▶ Assigned task:
Repeat exactly the lines from the start of the entries below through the line containing "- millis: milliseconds". Omit the rest.

▶ Data extracted from a collection:
· · · ·

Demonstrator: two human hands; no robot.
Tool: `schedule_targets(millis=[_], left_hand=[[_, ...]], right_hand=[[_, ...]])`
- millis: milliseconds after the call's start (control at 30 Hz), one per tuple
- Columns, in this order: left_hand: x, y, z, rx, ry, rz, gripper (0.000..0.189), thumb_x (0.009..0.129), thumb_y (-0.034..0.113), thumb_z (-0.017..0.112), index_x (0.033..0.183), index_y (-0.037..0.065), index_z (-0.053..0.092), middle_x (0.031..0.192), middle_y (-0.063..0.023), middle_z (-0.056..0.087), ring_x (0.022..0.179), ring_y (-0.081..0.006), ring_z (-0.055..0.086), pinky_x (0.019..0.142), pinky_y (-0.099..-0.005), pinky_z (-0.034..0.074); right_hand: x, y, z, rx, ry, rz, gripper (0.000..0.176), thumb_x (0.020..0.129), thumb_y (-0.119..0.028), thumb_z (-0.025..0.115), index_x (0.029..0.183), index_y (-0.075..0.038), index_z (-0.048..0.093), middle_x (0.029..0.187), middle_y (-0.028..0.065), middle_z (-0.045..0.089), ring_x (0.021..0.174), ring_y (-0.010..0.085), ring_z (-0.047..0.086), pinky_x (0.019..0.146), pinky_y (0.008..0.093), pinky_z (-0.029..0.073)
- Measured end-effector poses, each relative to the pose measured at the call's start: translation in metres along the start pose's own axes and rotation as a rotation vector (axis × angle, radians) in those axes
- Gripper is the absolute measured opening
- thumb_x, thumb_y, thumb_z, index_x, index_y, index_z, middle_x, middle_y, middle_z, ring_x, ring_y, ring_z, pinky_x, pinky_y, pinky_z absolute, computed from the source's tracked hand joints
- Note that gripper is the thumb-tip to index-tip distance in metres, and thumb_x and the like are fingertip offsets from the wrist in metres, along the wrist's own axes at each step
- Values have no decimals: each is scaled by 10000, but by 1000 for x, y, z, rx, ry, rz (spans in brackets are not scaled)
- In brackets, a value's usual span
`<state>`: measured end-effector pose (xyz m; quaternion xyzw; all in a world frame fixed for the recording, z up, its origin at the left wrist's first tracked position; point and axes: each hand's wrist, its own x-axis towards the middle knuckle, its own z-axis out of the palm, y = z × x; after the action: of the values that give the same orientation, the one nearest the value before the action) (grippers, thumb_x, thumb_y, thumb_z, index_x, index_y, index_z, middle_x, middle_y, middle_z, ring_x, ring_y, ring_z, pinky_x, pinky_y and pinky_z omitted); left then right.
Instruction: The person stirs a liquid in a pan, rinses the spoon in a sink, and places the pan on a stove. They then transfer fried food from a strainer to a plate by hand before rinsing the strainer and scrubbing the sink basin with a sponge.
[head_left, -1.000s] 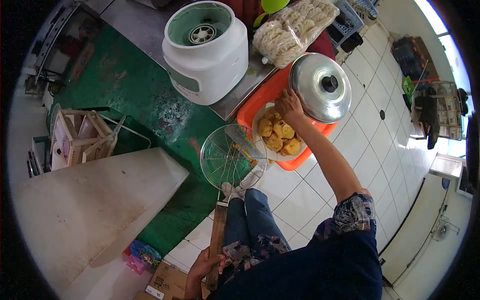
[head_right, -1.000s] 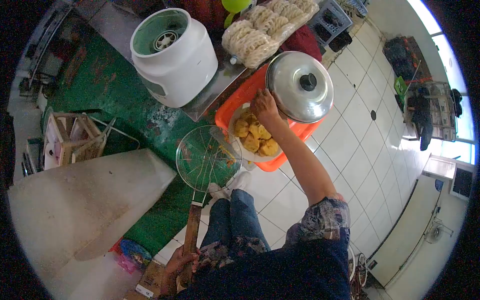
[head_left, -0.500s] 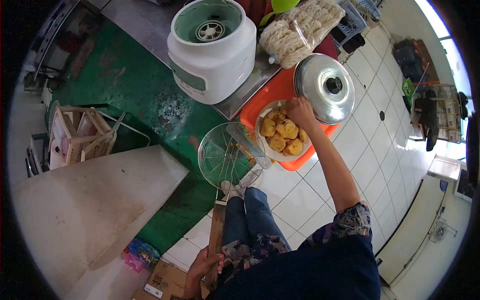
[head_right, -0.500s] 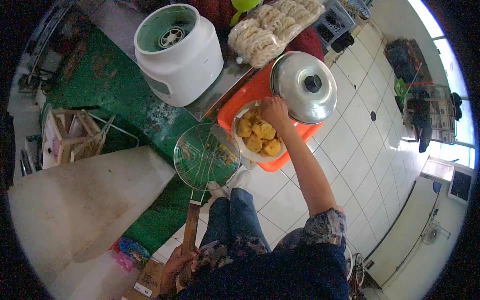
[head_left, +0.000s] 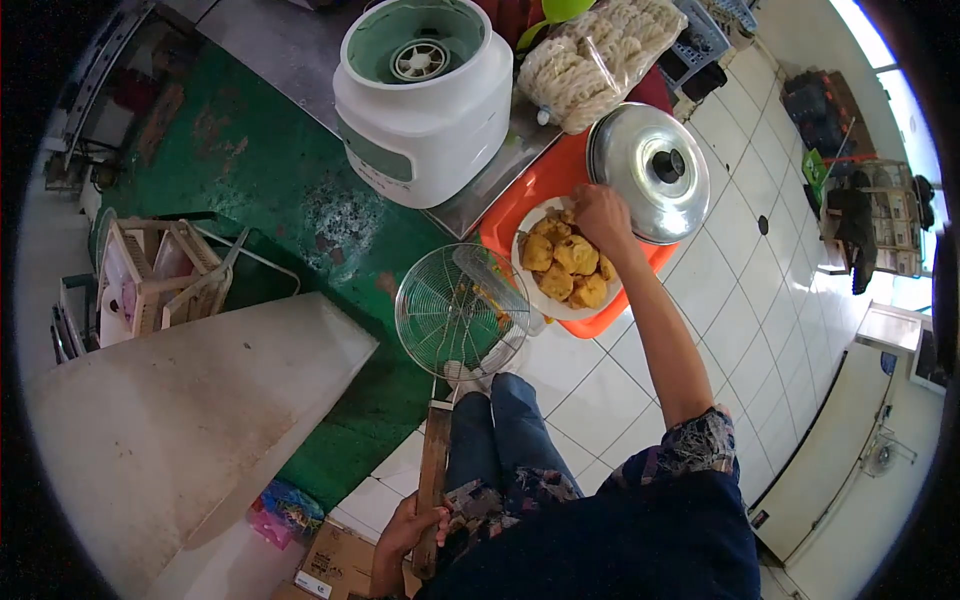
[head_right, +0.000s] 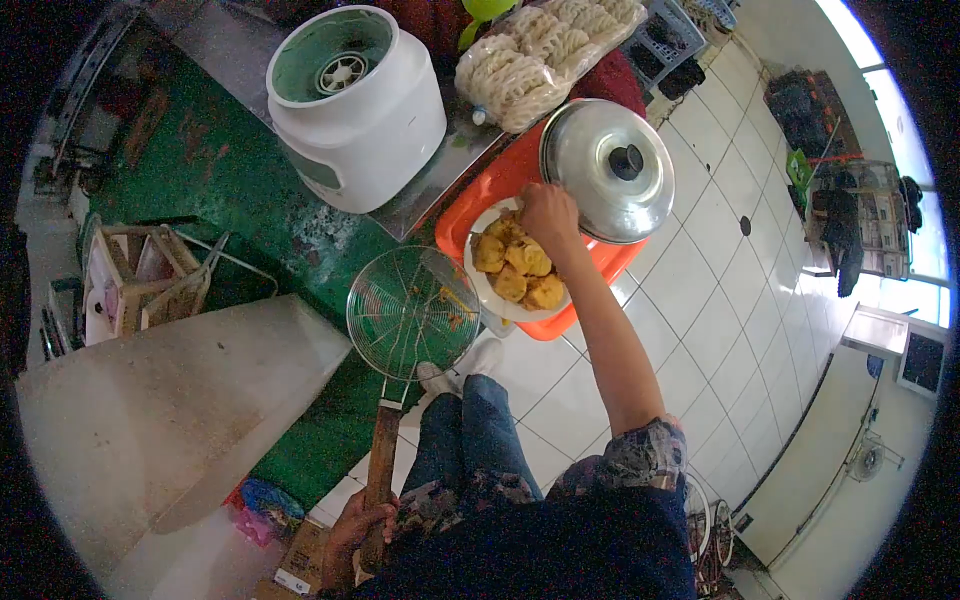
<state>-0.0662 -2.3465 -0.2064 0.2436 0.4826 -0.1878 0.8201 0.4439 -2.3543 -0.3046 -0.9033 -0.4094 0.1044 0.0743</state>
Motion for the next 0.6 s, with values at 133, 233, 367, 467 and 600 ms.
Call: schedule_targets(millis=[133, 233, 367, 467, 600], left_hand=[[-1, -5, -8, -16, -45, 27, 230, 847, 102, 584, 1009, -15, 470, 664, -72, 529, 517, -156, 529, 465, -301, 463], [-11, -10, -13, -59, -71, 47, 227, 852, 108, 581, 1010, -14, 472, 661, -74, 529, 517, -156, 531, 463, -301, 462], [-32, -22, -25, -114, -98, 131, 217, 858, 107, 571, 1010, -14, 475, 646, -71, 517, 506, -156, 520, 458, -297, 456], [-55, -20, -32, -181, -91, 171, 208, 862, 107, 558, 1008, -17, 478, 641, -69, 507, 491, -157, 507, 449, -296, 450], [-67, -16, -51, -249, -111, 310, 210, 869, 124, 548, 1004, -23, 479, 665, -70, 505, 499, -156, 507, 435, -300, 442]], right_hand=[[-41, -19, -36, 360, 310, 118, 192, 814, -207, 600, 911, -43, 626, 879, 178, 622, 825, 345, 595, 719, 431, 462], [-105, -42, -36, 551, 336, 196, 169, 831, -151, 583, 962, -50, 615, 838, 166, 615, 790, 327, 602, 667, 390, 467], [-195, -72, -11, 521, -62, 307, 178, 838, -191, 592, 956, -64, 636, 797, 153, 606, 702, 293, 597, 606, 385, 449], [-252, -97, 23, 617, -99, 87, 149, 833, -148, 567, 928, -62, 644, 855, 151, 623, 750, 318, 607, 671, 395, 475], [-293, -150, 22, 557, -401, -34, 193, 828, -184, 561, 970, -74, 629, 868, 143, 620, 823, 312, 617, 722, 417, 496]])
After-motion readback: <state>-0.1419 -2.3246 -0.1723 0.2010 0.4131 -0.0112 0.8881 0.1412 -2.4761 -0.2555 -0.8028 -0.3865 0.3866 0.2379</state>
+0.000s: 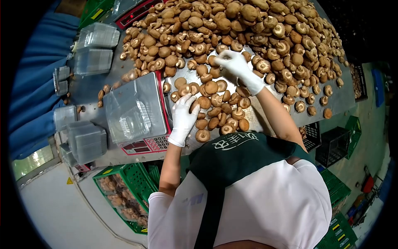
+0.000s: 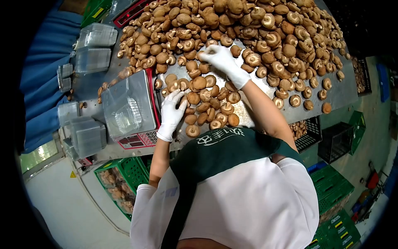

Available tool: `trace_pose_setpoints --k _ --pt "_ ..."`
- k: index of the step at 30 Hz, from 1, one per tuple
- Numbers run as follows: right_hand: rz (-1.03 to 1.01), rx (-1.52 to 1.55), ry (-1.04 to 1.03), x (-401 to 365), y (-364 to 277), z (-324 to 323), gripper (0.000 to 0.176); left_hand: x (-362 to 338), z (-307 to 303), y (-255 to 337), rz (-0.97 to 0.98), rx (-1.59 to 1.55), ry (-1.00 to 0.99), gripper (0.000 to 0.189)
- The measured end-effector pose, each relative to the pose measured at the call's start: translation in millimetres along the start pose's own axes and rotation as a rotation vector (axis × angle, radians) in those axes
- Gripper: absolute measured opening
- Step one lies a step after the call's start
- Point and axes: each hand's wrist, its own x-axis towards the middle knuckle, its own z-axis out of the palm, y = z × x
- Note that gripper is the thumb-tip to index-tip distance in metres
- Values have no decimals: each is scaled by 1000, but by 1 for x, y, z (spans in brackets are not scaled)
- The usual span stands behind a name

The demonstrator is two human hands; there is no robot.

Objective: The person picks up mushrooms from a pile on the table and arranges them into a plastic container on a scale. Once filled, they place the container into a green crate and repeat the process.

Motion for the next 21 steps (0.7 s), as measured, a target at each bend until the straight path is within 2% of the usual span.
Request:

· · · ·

▶ Answer to the exercise:
Demonstrator: two human hands; no robot.
Tool: `schedule_targets(millis=[_], left_hand=[[_, ...]], right_hand=[[_, ...]])`
- millis: milliseconds after the call's start (control at 30 Hz), one per tuple

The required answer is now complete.